Show a summary per file

File	Description
thirdparty/llamacpp/mtmd-fix.patch	Adds mtmd subdirectory to llama.cpp build, fixes an include, and removes some mtmd tool executables.
thirdparty/llamacpp/lu8_macro_fix.patch	Removes an older llama.cpp patch no longer applied after the version bump.
thirdparty/llamacpp/cpp-23-fixes.patch	Removes an older llama.cpp patch no longer applied after the version bump.
cmake/LlamaCpp.cmake	Bumps llama.cpp tag, enables `LLAMA_BUILD_COMMON`, applies mtmd patch, and extends include dirs for common/tools/vendor headers.
extensions/llamacpp/CMakeLists.txt	Links the extension against `mtmd` and `llama-common` in addition to `llama`.
extensions/llamacpp/processors/LlamaContext.h	Extends `generate()` to accept a list of binary “files” (e.g., images/audio).
extensions/llamacpp/processors/DefaultLlamaContext.h	Adds mtmd/chat-template state and updates constructor/generate signature for multimodal support.
extensions/llamacpp/processors/DefaultLlamaContext.cpp	Implements mtmd initialization, multimodal tokenization/eval, and updated decode loop.
extensions/llamacpp/processors/RunLlamaCppInference.h	Adds `MultiModal Model Path` and `Output Attribute Name` properties and stores them in member state.
extensions/llamacpp/processors/RunLlamaCppInference.cpp	Passes FlowFile bytes as multimodal files, inserts mtmd marker, and optionally writes output to an attribute.
extensions/llamacpp/tests/RunLlamaCppInferenceTests.cpp	Updates the mock context to match the new `generate()` signature.
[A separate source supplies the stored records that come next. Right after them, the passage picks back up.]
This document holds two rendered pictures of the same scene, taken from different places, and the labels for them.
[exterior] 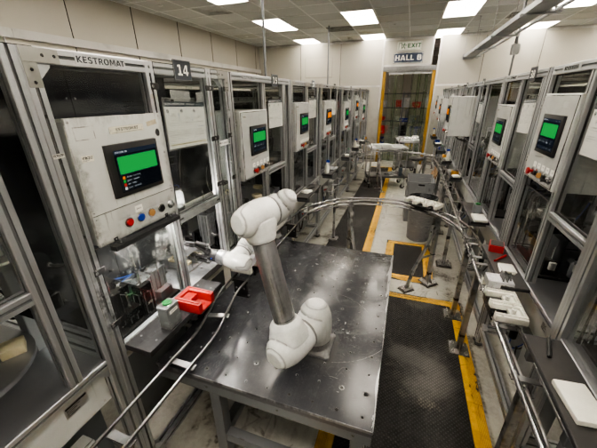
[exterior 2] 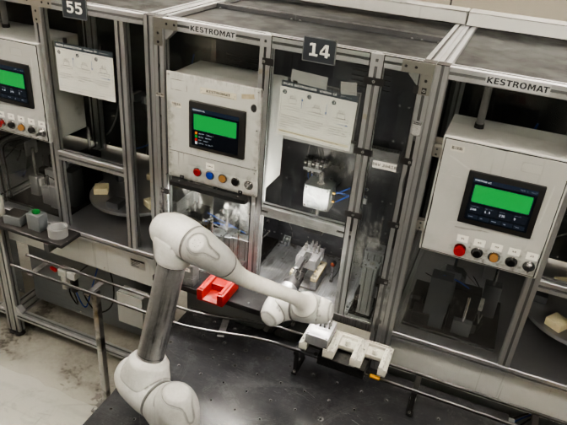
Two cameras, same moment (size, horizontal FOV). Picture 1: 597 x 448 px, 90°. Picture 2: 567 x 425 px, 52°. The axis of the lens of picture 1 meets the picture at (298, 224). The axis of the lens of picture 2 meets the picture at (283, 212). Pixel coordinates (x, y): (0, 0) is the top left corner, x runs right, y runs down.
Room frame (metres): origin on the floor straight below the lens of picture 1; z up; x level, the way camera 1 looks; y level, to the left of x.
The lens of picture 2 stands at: (1.55, -1.50, 2.49)
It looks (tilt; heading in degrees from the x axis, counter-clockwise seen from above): 29 degrees down; 91
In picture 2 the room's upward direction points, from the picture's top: 5 degrees clockwise
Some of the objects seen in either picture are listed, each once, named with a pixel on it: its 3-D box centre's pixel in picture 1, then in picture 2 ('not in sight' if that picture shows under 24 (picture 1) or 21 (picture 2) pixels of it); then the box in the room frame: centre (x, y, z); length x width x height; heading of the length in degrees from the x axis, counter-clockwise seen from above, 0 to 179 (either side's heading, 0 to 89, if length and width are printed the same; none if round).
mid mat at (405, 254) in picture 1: (407, 259); not in sight; (3.27, -1.35, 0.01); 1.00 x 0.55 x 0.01; 161
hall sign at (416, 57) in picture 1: (408, 58); not in sight; (9.10, -2.98, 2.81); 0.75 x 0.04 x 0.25; 71
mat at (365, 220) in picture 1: (370, 196); not in sight; (5.85, -1.46, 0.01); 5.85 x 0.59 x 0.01; 161
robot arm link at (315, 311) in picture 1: (314, 320); (175, 411); (1.21, -0.08, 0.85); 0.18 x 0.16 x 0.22; 142
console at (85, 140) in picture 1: (110, 173); (224, 126); (1.24, 0.78, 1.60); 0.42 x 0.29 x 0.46; 161
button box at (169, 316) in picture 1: (167, 313); (189, 270); (1.12, 0.61, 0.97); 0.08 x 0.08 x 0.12; 71
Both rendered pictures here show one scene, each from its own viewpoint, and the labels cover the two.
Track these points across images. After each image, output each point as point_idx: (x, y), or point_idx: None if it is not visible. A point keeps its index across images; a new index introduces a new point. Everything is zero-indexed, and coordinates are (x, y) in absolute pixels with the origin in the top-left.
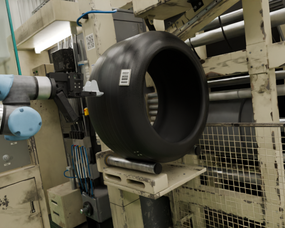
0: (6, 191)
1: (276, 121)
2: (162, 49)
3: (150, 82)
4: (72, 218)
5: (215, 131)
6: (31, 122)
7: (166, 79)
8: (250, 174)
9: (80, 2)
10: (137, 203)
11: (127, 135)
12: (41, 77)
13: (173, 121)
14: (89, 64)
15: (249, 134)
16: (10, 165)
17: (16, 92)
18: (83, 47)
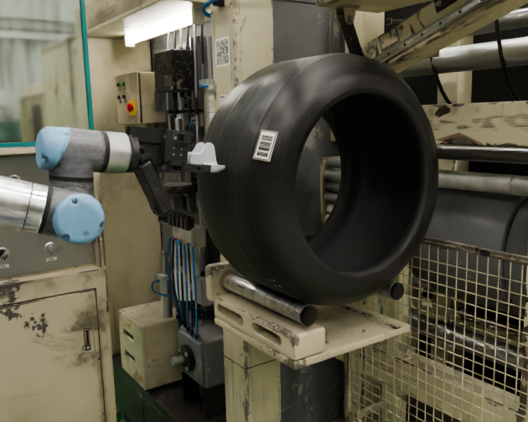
0: (45, 306)
1: None
2: (346, 95)
3: None
4: (157, 370)
5: (453, 253)
6: (88, 222)
7: (362, 140)
8: (509, 349)
9: None
10: (273, 367)
11: (258, 249)
12: (116, 134)
13: (364, 225)
14: (216, 94)
15: (519, 270)
16: (56, 262)
17: (73, 160)
18: None
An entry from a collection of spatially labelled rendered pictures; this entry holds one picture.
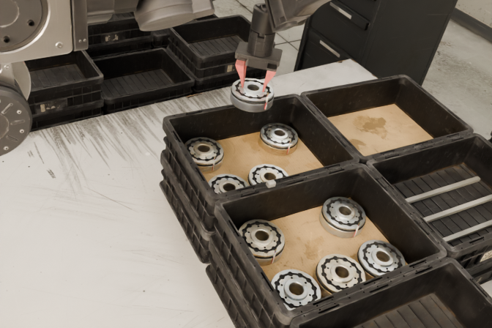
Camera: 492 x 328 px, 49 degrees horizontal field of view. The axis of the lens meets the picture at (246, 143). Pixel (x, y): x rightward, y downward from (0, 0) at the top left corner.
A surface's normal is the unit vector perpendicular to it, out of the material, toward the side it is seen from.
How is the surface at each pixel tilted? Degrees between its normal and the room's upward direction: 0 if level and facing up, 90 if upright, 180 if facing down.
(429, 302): 0
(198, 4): 54
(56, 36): 90
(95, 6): 101
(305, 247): 0
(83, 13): 90
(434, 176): 0
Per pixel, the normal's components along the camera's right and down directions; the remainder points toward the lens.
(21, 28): 0.54, 0.59
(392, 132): 0.15, -0.77
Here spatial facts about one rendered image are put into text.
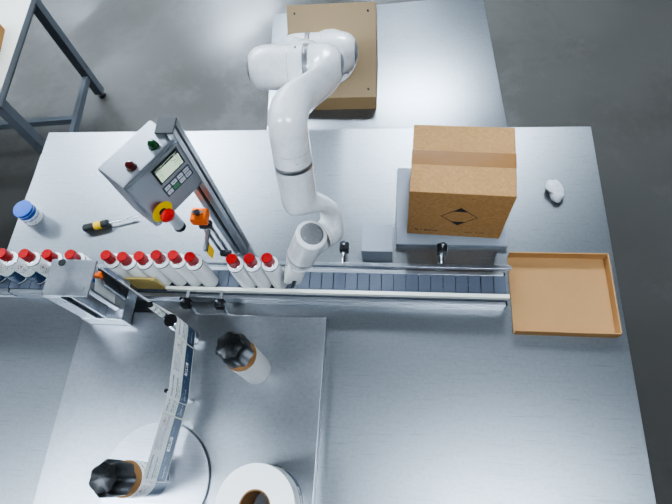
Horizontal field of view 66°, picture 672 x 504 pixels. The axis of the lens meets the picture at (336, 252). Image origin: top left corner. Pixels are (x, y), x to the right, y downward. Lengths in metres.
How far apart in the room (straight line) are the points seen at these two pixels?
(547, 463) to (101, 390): 1.32
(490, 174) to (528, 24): 2.20
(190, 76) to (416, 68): 1.79
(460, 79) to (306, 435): 1.43
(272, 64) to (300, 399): 0.92
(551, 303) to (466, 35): 1.16
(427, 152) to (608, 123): 1.83
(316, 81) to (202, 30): 2.70
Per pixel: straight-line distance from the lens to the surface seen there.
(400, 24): 2.37
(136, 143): 1.31
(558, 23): 3.72
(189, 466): 1.62
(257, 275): 1.56
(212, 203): 1.51
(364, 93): 2.01
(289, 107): 1.14
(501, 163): 1.59
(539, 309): 1.72
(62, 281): 1.64
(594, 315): 1.76
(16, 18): 3.13
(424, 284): 1.64
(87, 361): 1.83
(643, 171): 3.15
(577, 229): 1.87
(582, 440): 1.67
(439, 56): 2.24
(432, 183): 1.52
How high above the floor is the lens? 2.41
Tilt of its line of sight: 65 degrees down
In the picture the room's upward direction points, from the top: 13 degrees counter-clockwise
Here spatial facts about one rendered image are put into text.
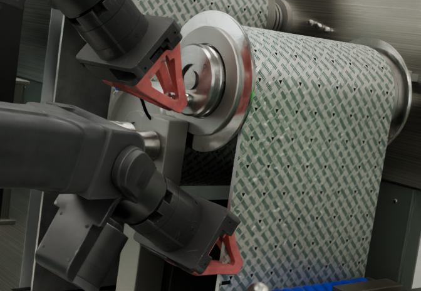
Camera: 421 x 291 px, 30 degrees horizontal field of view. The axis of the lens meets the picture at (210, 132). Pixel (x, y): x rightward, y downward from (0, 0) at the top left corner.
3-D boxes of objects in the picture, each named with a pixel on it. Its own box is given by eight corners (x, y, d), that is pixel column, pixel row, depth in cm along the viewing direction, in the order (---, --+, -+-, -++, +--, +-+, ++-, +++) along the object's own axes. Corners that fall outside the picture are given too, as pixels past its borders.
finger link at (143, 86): (176, 137, 77) (122, 72, 72) (135, 125, 82) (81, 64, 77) (216, 86, 79) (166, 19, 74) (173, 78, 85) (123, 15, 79)
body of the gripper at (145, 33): (144, 83, 71) (96, 24, 66) (84, 70, 78) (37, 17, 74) (187, 32, 73) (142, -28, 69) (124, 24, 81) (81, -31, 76)
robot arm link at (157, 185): (133, 142, 67) (96, 133, 71) (92, 212, 65) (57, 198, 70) (182, 181, 72) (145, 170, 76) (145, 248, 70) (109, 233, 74)
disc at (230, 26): (152, 132, 89) (175, 2, 87) (156, 132, 89) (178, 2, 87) (236, 169, 78) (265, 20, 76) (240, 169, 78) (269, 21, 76)
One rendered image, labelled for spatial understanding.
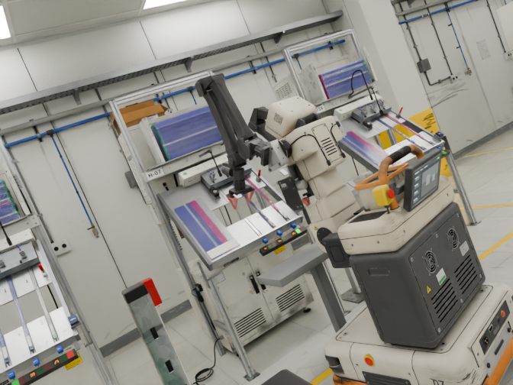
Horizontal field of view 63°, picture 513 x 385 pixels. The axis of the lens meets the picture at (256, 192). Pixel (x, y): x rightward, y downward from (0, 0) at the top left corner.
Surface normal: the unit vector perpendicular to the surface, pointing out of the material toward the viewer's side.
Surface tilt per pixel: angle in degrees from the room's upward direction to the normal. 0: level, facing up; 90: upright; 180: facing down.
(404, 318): 90
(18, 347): 47
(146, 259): 90
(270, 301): 90
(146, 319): 90
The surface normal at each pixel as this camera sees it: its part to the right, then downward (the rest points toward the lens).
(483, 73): 0.42, -0.09
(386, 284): -0.70, 0.35
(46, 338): 0.04, -0.69
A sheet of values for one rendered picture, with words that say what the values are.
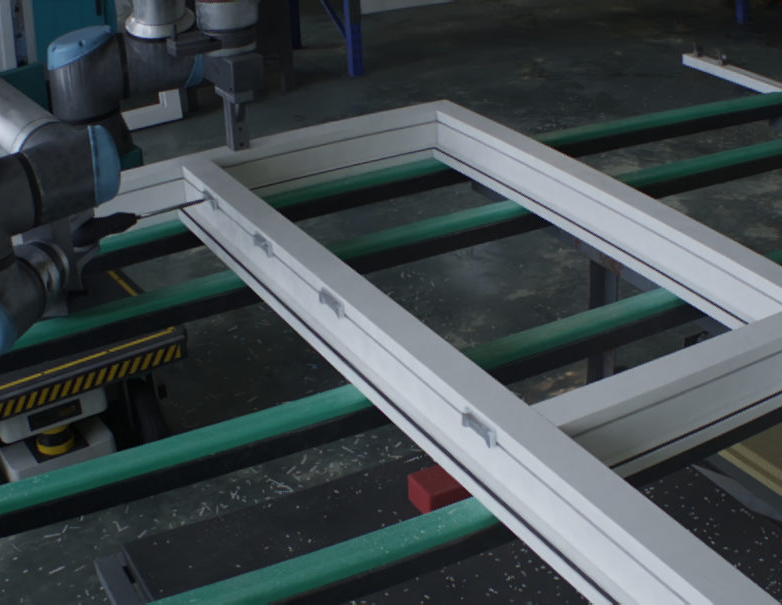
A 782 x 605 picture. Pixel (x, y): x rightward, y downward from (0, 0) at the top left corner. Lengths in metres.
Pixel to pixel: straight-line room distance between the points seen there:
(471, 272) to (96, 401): 1.38
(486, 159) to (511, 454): 0.81
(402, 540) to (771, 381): 0.43
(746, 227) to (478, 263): 0.95
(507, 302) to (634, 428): 2.27
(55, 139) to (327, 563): 0.58
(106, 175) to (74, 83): 1.16
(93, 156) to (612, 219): 0.66
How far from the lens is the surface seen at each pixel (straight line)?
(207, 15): 1.68
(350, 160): 1.83
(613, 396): 1.08
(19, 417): 2.53
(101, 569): 1.54
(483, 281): 3.48
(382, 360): 1.22
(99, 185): 1.32
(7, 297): 1.29
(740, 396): 1.20
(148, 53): 2.46
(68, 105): 2.48
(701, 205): 4.09
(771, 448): 1.58
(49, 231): 1.44
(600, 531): 0.95
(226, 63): 1.68
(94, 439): 2.64
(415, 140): 1.88
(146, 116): 5.17
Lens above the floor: 1.49
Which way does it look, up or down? 27 degrees down
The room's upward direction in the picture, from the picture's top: 4 degrees counter-clockwise
💡 Add Copilot custom instructions for smarter, more guided reviews. Learn how to get started.

lordgamez · 2026-05-18T11:53:36Z

+  if (!multimodal_model_path) {
+    logger->log_info("No multimodal model path provided");
+    return;
+  }
+
+  mtmd_context_params mparams = mtmd_context_params_default();
+  mparams.use_gpu = false;
+  mparams.flash_attn_type  = LLAMA_FLASH_ATTN_TYPE_DISABLED;
+
+  multimodal_ctx_ = mtmd_init_from_file(multimodal_model_path->string().c_str(), llama_model_, mparams);
+  if (!multimodal_ctx_) {
+    throw Exception(ExceptionType::PROCESS_SCHEDULE_EXCEPTION, fmt::format("Failed to load multimodal model from '{}'", multimodal_model_path->string()));
+  }
+
+  logger->log_info("Successfully loaded multimodal model from '{}'", multimodal_model_path->string());


I would extract this to a separate function and have something like

if (multimodal_model_path) { initializeMultimodalContext(); }

lordgamez · 2026-05-18T12:46:12Z

+  auto batch_deleter = gsl::finally([&] {llama_batch_free(batch);});
+  batch.n_tokens = 1;
+  batch.n_seq_id[0] = 1;
+  batch.seq_id[0][0] = 0;
+  batch.logits[0] = true;


This can be moved before the while (decode_status == 0) { line as it is only used in the loop. Also it might be better to use a wrapper object for automatic initialization and destruction.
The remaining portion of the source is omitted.